Digitizing text overlay to maximize video asset utilization: AI pioneers the future of content

Broadcasters maintain vast archives of video content, tagging their material with metadata at both the program and scene level. This enables users to search, identify, and extract specific content from these archives. However, tasks such as video editing or rights management require the exact timing of the target scenes to be specified using time codes. Existing metadata alone is not sufficient for this. Therefore, after locating videos using metadata, staff must manually review them and record the exact time codes of the specific content—a process that is both time-consuming and labor-intensive.

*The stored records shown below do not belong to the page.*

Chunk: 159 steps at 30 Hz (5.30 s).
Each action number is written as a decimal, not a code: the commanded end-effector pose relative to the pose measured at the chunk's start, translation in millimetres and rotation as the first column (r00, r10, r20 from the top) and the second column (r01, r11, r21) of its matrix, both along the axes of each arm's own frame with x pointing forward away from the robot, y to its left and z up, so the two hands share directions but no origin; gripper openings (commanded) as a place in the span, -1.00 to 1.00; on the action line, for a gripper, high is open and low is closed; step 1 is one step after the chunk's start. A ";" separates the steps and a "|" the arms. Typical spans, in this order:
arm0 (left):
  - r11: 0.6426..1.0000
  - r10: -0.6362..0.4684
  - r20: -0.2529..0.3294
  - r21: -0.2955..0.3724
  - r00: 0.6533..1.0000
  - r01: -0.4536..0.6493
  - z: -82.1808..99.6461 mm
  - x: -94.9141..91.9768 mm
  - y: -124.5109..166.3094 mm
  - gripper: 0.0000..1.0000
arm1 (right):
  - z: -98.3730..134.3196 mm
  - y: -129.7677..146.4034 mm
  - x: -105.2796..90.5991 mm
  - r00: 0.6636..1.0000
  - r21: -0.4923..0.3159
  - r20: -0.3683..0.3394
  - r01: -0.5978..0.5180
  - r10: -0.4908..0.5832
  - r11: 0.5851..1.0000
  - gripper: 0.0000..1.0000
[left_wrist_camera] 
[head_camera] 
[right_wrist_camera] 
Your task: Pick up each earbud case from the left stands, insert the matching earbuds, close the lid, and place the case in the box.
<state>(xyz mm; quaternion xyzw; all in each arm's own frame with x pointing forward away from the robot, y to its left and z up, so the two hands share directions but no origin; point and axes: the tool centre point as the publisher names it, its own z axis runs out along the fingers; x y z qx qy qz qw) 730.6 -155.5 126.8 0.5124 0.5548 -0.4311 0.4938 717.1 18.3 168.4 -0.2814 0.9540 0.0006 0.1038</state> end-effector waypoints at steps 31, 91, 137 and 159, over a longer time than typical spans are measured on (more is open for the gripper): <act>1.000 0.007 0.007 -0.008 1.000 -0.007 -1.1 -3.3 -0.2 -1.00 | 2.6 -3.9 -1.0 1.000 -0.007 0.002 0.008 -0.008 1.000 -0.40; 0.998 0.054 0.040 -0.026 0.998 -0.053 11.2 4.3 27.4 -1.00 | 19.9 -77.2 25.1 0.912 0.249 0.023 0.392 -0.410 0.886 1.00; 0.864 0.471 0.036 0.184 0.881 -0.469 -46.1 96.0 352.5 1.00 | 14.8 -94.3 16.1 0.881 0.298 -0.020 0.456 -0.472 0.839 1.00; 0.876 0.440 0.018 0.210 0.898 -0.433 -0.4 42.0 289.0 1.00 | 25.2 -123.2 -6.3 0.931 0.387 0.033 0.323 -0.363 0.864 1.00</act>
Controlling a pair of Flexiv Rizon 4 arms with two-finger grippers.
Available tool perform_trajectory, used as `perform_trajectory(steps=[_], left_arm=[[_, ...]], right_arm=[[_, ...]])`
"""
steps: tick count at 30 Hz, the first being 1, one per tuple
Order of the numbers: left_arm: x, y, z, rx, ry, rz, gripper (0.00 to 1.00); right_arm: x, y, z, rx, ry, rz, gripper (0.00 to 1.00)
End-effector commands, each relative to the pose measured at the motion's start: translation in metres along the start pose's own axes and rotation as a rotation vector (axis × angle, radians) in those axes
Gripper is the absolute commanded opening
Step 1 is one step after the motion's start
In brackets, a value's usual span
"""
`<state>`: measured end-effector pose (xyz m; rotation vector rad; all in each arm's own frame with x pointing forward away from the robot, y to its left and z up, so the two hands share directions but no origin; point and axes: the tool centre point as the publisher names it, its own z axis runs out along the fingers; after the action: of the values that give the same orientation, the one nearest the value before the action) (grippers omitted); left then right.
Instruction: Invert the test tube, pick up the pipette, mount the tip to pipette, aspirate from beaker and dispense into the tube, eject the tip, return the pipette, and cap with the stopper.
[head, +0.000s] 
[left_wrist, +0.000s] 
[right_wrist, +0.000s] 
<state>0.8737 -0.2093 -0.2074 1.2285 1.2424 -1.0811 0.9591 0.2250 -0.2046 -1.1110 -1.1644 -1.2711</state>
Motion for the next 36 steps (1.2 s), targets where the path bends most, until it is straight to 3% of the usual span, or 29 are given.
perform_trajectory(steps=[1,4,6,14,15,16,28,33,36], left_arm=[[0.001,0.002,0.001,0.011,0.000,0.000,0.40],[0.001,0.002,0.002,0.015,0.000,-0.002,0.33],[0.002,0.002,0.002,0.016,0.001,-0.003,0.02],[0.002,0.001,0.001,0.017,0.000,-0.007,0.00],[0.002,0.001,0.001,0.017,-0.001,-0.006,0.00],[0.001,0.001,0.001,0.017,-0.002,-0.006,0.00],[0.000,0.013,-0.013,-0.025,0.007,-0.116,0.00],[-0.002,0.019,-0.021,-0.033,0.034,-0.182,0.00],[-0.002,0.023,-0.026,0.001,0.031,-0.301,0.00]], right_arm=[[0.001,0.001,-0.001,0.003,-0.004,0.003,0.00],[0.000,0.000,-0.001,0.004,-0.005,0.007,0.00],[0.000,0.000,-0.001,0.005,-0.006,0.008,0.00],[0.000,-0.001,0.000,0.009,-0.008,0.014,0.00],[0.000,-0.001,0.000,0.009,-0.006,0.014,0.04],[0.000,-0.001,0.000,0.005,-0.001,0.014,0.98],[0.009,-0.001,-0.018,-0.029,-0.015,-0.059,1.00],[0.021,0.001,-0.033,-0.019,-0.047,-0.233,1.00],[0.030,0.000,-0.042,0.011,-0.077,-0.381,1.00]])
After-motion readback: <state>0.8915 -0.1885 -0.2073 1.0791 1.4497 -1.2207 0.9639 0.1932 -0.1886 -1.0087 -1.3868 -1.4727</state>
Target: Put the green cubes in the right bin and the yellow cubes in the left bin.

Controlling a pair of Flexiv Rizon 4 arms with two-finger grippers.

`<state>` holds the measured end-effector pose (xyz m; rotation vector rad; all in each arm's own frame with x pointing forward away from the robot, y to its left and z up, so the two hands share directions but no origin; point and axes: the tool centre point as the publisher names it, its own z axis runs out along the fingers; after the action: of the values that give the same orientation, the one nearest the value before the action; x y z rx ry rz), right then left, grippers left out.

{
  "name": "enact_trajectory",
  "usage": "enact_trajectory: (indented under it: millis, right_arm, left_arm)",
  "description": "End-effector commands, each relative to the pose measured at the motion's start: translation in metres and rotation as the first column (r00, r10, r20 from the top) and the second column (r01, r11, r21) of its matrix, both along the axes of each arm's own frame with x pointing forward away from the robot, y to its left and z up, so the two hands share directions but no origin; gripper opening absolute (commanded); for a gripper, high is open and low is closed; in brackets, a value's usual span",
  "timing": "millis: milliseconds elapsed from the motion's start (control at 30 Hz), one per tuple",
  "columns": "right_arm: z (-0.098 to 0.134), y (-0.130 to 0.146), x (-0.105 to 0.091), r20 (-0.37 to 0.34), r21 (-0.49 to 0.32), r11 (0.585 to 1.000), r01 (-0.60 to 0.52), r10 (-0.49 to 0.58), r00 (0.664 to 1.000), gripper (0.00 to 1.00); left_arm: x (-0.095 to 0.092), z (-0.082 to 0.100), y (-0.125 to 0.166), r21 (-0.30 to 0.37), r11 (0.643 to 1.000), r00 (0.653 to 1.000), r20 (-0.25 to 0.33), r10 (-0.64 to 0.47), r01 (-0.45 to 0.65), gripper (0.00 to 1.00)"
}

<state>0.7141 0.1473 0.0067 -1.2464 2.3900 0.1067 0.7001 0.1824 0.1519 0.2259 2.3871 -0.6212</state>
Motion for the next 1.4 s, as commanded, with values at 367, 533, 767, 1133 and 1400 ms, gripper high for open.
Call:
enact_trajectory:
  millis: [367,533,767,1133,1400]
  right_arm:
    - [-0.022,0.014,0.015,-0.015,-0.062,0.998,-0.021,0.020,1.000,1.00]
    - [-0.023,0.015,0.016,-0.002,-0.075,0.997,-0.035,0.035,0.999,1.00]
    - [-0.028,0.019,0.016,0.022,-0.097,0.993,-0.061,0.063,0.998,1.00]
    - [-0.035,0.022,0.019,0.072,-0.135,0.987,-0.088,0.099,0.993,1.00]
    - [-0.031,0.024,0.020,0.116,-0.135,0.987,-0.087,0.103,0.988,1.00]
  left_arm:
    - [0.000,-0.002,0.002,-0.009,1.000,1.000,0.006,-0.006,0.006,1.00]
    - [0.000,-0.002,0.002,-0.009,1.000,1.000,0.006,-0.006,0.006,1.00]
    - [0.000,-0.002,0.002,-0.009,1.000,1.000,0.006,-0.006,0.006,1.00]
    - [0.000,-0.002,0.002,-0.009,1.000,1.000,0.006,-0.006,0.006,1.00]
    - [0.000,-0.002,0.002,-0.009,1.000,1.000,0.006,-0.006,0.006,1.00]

This process could be made more efficient by assigning metadata at a finer level than scenes—down to individual frames. To acquire data at this level of granularity, Toshiba focused on the text overlay displayed within video content. Text overlay displays text information such as program titles and performer names, making these details clear to viewers. It often includes decorative elements to enhance visual appeal. This poses a challenge: conventional optical character recognition (OCR) often fails to recognize text overlay. Toshiba has successfully adapted its OCR technology for video content, enabling high-accuracy digitization of text overlay. This enables rapid identification of the exact positions of specific scenes and streamlines video content workflows.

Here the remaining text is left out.